Des scientifiques lancent un appel urgent pour accroître la valeur nutritionnelle des cultures Le changement climatique accélère la baisse de la teneur en vitamines et minéraux de notre alimentation, alertent 15 chercheurs de premier plan issus de quatre continents dont le Pr Asaph Aharoni de l’Institut Weizmann en Israël.
Il ne s’agit pas d’une menace lointaine. Aujourd’hui, jusqu’aux deux tiers de la population mondiale ne tirent pas suffisamment de micronutriments essentiels – tels que l’acide folique, la vitamine B2, le calcium, le fer et l’iode – de leur alimentation, une situation pouvant conduire à ce que l’on appelle la « faim cachée », c’est-à-dire la carence en micronutriments. Cette initiative est pilotée par les professeurs Dominique Van Der Straeten (Université de Gand, Belgique) et Alisdair R. Fernie (Institut Max Planck de physiologie moléculaire des plantes, Allemagne). Le Pr Asaph Aharoni, du département des sciences végétales et environnementales de l’Institut des sciences Weizmann, figure parmi les contributeurs.

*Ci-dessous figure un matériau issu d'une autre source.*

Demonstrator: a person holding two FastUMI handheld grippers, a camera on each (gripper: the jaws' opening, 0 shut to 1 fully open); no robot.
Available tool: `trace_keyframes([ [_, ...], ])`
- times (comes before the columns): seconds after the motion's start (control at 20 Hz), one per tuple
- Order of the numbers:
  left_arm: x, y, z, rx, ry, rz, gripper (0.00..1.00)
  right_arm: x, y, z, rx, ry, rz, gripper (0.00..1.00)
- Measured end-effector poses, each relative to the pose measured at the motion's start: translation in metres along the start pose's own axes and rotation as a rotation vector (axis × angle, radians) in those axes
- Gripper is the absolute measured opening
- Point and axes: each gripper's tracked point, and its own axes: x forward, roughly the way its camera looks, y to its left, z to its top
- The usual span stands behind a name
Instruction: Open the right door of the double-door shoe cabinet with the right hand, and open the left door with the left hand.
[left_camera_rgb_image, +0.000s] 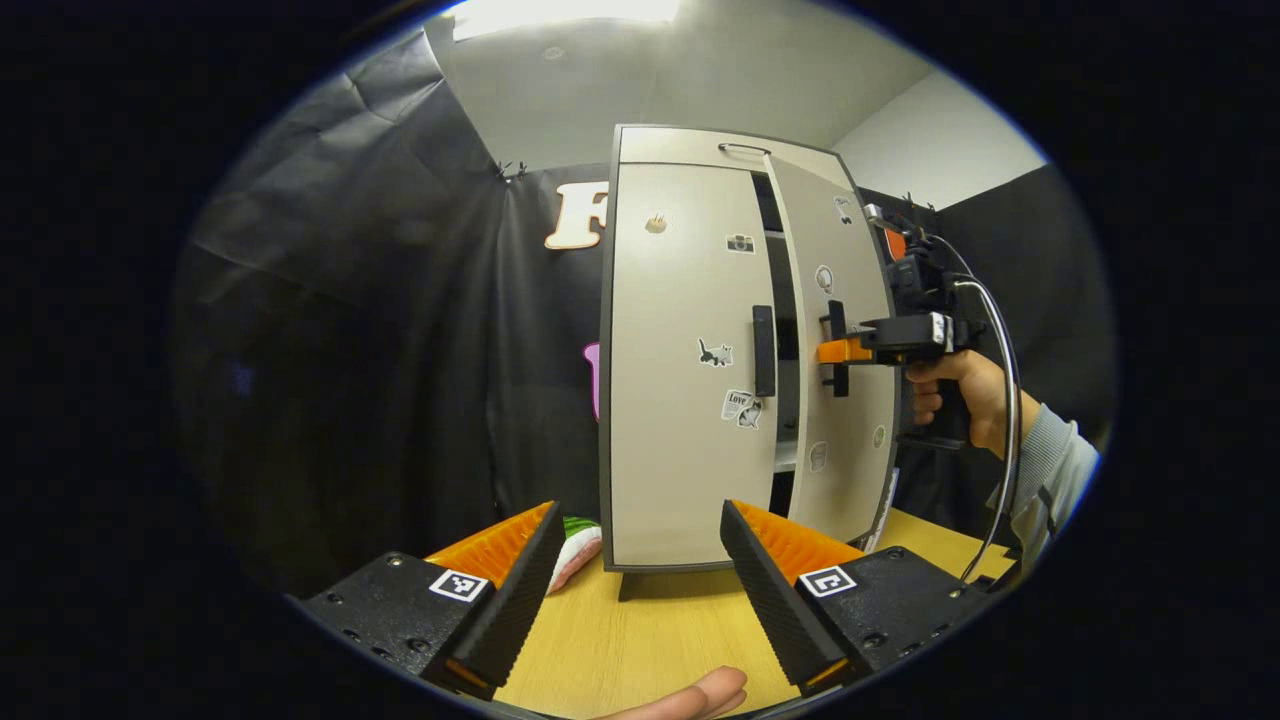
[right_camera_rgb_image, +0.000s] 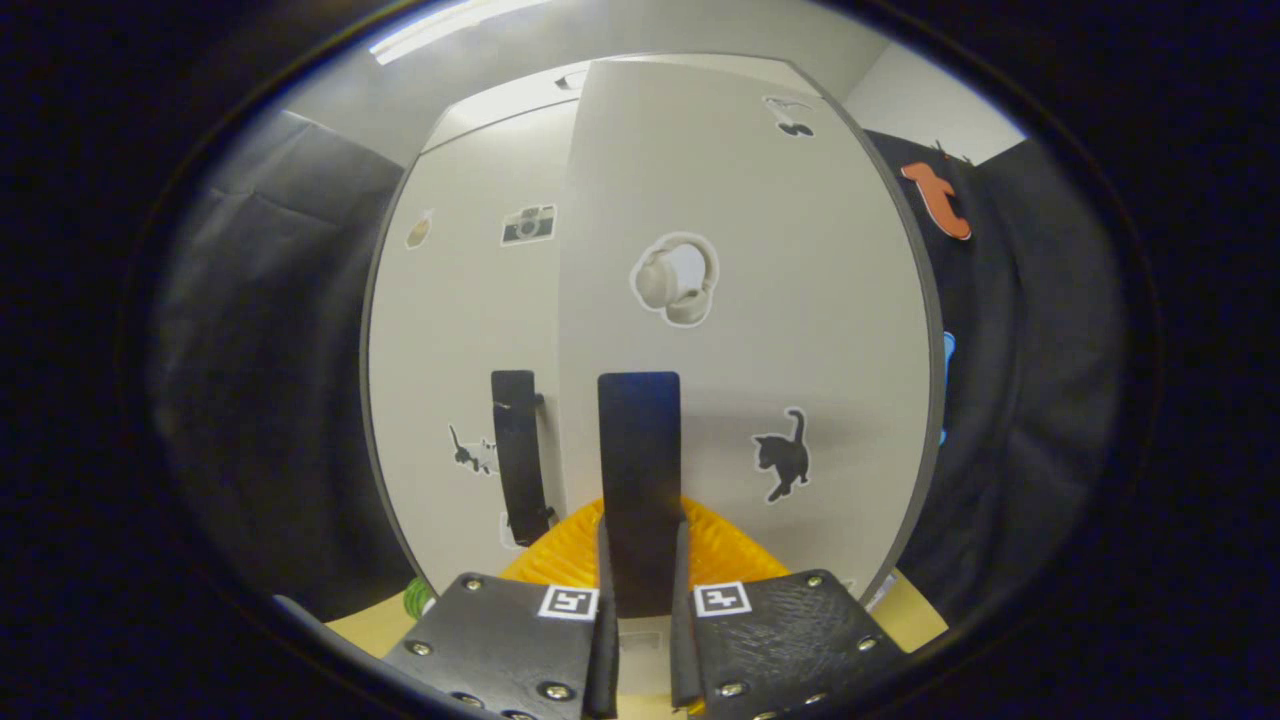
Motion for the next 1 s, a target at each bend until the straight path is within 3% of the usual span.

Plus de 700 millions de personnes souffrent de faim réelle, faute d’un apport calorique suffisant pour couvrir leurs besoins nutritionnels fondamentaux. Des études récentes suggèrent que ces défis risquent de s’aggraver à mesure que le changement climatique réduit la teneur en vitamines et minéraux de nombreuses cultures vivrières. Pour faire face à cette menace mondiale croissante, 15 scientifiques éminents de quatre continents ont lancé un appel urgent visant à améliorer la qualité nutritionnelle de l’approvisionnement alimentaire mondial.
Dans une étude de synthèse approfondie, les chercheurs présentent une feuille de route pour préserver et améliorer la qualité nutritionnelle des cultures face au changement climatique. Ils préconisent le recours à des technologies génétiques de pointe – notamment l’édition génomique CRISPR – pour accroître la teneur en vitamines et minéraux des cultures tout en renforçant leur résilience face à l’évolution du climat.